— Dataset —
=== Begin Enclosure ===

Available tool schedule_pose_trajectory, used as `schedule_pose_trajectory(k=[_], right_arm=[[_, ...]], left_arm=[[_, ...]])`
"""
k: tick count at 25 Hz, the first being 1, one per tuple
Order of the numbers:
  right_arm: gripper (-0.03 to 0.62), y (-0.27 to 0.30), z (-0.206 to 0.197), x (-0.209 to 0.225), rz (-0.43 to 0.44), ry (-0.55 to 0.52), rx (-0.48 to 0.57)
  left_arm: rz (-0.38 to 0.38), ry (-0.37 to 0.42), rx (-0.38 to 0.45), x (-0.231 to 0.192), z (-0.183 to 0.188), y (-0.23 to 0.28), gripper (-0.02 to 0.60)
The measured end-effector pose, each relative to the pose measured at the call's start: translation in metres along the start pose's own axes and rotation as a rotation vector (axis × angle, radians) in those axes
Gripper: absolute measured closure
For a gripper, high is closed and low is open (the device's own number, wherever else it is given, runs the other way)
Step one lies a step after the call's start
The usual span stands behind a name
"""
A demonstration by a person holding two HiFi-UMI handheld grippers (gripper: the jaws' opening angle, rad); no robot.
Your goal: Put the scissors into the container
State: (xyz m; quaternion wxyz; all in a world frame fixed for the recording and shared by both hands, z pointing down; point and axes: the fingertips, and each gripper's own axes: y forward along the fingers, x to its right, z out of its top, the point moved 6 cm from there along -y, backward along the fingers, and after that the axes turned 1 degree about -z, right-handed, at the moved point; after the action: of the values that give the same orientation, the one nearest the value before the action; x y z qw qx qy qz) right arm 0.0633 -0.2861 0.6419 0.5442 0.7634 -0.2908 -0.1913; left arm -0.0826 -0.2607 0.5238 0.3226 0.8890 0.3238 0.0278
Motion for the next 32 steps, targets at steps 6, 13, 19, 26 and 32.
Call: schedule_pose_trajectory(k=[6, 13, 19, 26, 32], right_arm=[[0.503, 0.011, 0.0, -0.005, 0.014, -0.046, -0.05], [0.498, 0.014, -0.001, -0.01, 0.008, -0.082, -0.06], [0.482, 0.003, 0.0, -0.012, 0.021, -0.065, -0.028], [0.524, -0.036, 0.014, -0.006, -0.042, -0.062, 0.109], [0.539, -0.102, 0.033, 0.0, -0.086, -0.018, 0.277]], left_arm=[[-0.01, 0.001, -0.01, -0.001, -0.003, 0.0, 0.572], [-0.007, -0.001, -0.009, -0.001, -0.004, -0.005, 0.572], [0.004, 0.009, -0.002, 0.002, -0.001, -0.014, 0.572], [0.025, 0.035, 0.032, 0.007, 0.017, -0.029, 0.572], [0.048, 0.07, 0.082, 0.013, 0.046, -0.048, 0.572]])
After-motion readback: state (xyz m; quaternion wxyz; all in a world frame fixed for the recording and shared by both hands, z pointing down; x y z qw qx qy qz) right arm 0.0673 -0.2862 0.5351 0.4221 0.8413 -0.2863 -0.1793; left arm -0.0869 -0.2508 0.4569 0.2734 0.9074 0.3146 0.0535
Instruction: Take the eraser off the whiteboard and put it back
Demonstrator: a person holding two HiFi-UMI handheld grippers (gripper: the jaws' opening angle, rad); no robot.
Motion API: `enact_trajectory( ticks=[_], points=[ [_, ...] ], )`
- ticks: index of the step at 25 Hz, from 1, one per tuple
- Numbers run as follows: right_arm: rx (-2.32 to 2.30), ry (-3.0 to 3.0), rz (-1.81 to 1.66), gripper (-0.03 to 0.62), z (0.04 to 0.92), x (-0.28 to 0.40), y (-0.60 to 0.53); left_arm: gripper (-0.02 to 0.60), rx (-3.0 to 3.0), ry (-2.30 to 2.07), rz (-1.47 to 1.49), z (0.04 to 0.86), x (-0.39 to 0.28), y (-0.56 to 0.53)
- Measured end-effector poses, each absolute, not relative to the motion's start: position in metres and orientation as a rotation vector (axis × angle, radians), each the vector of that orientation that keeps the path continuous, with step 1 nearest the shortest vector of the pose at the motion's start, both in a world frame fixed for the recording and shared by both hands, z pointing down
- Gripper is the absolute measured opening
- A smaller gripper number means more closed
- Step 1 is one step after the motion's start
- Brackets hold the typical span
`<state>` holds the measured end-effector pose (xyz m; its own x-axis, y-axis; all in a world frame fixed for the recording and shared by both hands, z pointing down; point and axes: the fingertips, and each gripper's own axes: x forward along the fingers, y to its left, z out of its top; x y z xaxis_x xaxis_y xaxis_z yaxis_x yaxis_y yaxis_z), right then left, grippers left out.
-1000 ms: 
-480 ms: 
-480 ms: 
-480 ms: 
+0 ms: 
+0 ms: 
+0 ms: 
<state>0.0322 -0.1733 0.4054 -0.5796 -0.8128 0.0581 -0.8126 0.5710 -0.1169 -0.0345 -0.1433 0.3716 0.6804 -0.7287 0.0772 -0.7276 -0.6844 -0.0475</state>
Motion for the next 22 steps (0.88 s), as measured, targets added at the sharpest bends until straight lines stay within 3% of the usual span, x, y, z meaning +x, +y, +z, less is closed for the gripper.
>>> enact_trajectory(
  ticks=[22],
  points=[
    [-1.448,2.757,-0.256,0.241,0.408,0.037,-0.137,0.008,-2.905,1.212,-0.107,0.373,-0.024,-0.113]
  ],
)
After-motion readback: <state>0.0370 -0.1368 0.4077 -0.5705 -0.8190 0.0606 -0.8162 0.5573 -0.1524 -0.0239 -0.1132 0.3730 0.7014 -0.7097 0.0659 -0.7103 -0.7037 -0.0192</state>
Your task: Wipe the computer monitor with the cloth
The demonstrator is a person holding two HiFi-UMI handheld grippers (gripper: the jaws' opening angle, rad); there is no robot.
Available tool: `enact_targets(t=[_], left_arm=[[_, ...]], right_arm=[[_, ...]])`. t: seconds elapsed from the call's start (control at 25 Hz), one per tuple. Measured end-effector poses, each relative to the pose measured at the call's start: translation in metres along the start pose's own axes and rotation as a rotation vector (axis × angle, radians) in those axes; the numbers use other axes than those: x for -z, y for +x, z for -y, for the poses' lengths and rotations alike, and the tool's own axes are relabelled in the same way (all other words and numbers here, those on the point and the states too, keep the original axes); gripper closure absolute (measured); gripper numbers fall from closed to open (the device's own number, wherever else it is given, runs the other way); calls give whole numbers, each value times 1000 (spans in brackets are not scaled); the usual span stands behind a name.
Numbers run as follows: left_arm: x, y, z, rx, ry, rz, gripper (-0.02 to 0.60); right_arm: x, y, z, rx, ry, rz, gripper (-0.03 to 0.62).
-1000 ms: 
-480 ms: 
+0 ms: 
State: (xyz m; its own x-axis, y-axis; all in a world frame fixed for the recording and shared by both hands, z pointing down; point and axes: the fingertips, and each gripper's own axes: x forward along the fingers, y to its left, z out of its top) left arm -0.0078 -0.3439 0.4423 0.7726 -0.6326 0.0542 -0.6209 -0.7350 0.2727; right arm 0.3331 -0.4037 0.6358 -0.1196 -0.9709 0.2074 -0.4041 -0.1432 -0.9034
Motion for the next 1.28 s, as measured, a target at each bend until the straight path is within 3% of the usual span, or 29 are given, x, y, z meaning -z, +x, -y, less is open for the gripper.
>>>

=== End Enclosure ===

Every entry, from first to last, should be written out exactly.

— Expected answer —
Available tool schedule_pose_trajectory, used as `schedule_pose_trajectory(k=[_], right_arm=[[_, ...]], left_arm=[[_, ...]])`
"""
k: tick count at 25 Hz, the first being 1, one per tuple
Order of the numbers:
  right_arm: gripper (-0.03 to 0.62), y (-0.27 to 0.30), z (-0.206 to 0.197), x (-0.209 to 0.225), rz (-0.43 to 0.44), ry (-0.55 to 0.52), rx (-0.48 to 0.57)
  left_arm: rz (-0.38 to 0.38), ry (-0.37 to 0.42), rx (-0.38 to 0.45), x (-0.231 to 0.192), z (-0.183 to 0.188), y (-0.23 to 0.28), gripper (-0.02 to 0.60)
The measured end-effector pose, each relative to the pose measured at the call's start: translation in metres along the start pose's own axes and rotation as a rotation vector (axis × angle, radians) in those axes
Gripper: absolute measured closure
For a gripper, high is closed and low is open (the device's own number, wherever else it is given, runs the other way)
Step one lies a step after the call's start
The usual span stands behind a name
"""
A demonstration by a person holding two HiFi-UMI handheld grippers (gripper: the jaws' opening angle, rad); no robot.
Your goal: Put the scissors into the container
State: (xyz m; quaternion wxyz; all in a world frame fixed for the recording and shared by both hands, z pointing down; point and axes: the fingertips, and each gripper's own axes: y forward along the fingers, x to its right, z out of its top, the point moved 6 cm from there along -y, backward along the fingers, and after that the axes turned 1 degree about -z, right-handed, at the moved point; after the action: of the values that give the same orientation, the one nearest the value before the action; x y z qw qx qy qz) right arm 0.0633 -0.2861 0.6419 0.5442 0.7634 -0.2908 -0.1913; left arm -0.0826 -0.2607 0.5238 0.3226 0.8890 0.3238 0.0278
Motion for the next 32 steps, targets at steps 6, 13, 19, 26 and 32.
Call: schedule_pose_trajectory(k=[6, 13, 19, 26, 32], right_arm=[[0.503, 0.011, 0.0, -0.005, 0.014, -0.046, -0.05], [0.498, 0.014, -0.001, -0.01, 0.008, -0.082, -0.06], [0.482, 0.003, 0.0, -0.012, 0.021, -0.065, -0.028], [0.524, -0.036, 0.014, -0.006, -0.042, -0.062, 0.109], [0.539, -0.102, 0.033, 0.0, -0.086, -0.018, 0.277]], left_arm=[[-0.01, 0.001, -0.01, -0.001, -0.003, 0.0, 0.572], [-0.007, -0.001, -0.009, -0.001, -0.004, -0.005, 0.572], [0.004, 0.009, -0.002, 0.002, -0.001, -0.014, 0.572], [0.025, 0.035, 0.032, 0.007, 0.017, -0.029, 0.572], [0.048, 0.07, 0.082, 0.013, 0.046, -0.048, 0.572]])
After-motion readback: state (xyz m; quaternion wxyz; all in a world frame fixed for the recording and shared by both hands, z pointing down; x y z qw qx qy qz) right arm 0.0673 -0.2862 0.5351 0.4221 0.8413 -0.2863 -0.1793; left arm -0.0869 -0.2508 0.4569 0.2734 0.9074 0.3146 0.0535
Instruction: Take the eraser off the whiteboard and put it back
Demonstrator: a person holding two HiFi-UMI handheld grippers (gripper: the jaws' opening angle, rad); no robot.
Motion API: `enact_trajectory( ticks=[_], points=[ [_, ...] ], )`
- ticks: index of the step at 25 Hz, from 1, one per tuple
- Numbers run as follows: right_arm: rx (-2.32 to 2.30), ry (-3.0 to 3.0), rz (-1.81 to 1.66), gripper (-0.03 to 0.62), z (0.04 to 0.92), x (-0.28 to 0.40), y (-0.60 to 0.53); left_arm: gripper (-0.02 to 0.60), rx (-3.0 to 3.0), ry (-2.30 to 2.07), rz (-1.47 to 1.49), z (0.04 to 0.86), x (-0.39 to 0.28), y (-0.56 to 0.53)
- Measured end-effector poses, each absolute, not relative to the motion's start: position in metres and orientation as a rotation vector (axis × angle, radians), each the vector of that orientation that keeps the path continuous, with step 1 nearest the shortest vector of the pose at the motion's start, both in a world frame fixed for the recording and shared by both hands, z pointing down
- Gripper is the absolute measured opening
- A smaller gripper number means more closed
- Step 1 is one step after the motion's start
- Brackets hold the typical span
`<state>` holds the measured end-effector pose (xyz m; its own x-axis, y-axis; all in a world frame fixed for the recording and shared by both hands, z pointing down; point and axes: the fingertips, and each gripper's own axes: x forward along the fingers, y to its left, z out of its top; x y z xaxis_x xaxis_y xaxis_z yaxis_x yaxis_y yaxis_z), right then left, grippers left out.
-1000 ms: 
-480 ms: 
-480 ms: 
-480 ms: 
+0 ms: 
+0 ms: 
+0 ms: 
<state>0.0322 -0.1733 0.4054 -0.5796 -0.8128 0.0581 -0.8126 0.5710 -0.1169 -0.0345 -0.1433 0.3716 0.6804 -0.7287 0.0772 -0.7276 -0.6844 -0.0475</state>
Motion for the next 22 steps (0.88 s), as measured, targets added at the sharpest bends until straight lines stay within 3% of the usual span, x, y, z meaning +x, +y, +z, less is closed for the gripper.
>>> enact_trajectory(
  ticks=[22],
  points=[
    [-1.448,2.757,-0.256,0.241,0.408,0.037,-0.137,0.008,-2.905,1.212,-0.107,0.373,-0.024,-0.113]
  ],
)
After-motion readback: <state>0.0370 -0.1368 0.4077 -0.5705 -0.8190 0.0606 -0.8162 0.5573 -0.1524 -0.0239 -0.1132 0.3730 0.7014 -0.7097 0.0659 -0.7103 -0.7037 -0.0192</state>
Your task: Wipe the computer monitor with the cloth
The demonstrator is a person holding two HiFi-UMI handheld grippers (gripper: the jaws' opening angle, rad); there is no robot.
Available tool: `enact_targets(t=[_], left_arm=[[_, ...]], right_arm=[[_, ...]])`. t: seconds elapsed from the call's start (control at 25 Hz), one per tuple. Measured end-effector poses, each relative to the pose measured at the call's start: translation in metres along the start pose's own axes and rotation as a rotation vector (axis × angle, radians) in those axes; the numbers use other axes than those: x for -z, y for +x, z for -y, for the poses' lengths and rotations alike, and the tool's own axes are relabelled in the same way (all other words and numbers here, those on the point and the states too, keep the original axes); gripper closure absolute (measured); gripper numbers fall from closed to open (the device's own number, wherever else it is given, runs the other way); calls give whole numbers, each value times 1000 (spans in brackets are not scaled); the usual span stands behind a name.
Numbers run as follows: left_arm: x, y, z, rx, ry, rz, gripper (-0.02 to 0.60); right_arm: x, y, z, rx, ry, rz, gripper (-0.03 to 0.62).
-1000 ms: 
-480 ms: 
+0 ms: 
State: (xyz m; its own x-axis, y-axis; all in a world frame fixed for the recording and shared by both hands, z pointing down; point and axes: the fingertips, and each gripper's own axes: x forward along the fingers, y to its left, z out of its top) left arm -0.0078 -0.3439 0.4423 0.7726 -0.6326 0.0542 -0.6209 -0.7350 0.2727; right arm 0.3331 -0.4037 0.6358 -0.1196 -0.9709 0.2074 -0.4041 -0.1432 -0.9034
Motion for the next 1.28 s, as measured, a target at each bend until the straight path is within 3% of the usual span, or 29 are given, x, y, z meaning -z, +x, -y, less is open for the gripper.
>>>

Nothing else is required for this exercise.